Task statement :: Nothing outside the range below should be printed. Output exactly the lines from the line with "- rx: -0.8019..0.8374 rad" to the line with "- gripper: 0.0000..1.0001", both included.

+++ Information supplied +++

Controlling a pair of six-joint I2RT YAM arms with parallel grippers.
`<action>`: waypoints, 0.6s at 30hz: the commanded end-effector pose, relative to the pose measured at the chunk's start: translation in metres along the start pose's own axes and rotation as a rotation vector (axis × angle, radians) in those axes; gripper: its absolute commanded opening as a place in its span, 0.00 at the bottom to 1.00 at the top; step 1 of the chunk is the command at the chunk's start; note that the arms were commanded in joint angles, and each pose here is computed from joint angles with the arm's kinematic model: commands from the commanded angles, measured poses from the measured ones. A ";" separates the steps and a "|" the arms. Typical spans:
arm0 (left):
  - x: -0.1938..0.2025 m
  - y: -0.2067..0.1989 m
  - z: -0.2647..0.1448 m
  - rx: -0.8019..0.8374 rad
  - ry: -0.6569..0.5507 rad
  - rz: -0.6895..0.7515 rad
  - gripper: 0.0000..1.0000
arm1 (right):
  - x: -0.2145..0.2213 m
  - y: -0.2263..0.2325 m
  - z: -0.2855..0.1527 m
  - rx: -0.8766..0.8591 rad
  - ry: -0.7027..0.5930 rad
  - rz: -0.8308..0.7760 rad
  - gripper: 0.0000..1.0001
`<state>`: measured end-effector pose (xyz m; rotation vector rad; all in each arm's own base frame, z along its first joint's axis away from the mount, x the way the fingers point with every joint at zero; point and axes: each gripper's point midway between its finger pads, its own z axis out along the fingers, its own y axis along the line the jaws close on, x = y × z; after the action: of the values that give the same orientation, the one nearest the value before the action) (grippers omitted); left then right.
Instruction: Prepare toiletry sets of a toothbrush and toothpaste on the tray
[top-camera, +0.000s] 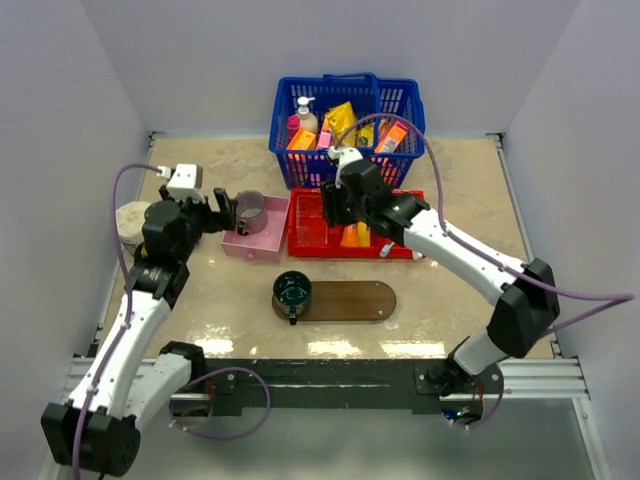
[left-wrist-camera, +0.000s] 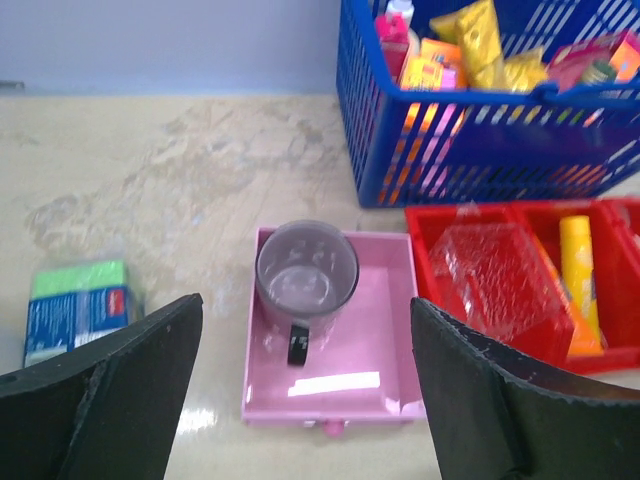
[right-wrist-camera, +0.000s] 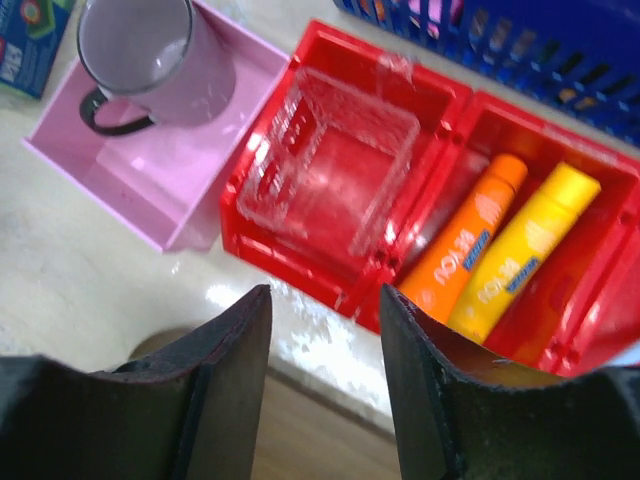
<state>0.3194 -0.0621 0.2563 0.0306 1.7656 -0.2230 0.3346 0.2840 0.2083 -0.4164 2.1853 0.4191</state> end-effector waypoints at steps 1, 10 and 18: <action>-0.065 -0.016 0.017 0.062 -0.178 -0.030 0.88 | -0.032 0.014 0.009 -0.026 -0.042 -0.014 0.48; -0.038 0.010 -0.005 -0.059 -0.171 0.017 0.89 | -0.017 0.036 0.052 0.044 0.061 -0.083 0.43; -0.039 0.005 -0.004 -0.030 -0.161 0.009 0.89 | -0.023 0.047 0.083 0.167 0.090 -0.132 0.40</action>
<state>0.3221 -0.0531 0.2833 -0.0032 1.6443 -0.1871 0.3747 0.3665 0.1608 -0.5368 2.2849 0.2316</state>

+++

Response below ::
  - rx: -0.8019..0.8374 rad
  - ry: -0.6569..0.5507 rad
  - rz: -0.6895..0.7515 rad
  - gripper: 0.0000..1.0000
arm1 (right):
  - x: -0.2145..0.2213 m
  - y: -0.2263..0.2325 m
  - z: -0.2855..0.1527 m
  - rx: -0.8766..0.8591 rad
  - ry: -0.7027..0.5930 rad
  - rz: -0.8308..0.7760 rad
  - gripper: 0.0000..1.0001

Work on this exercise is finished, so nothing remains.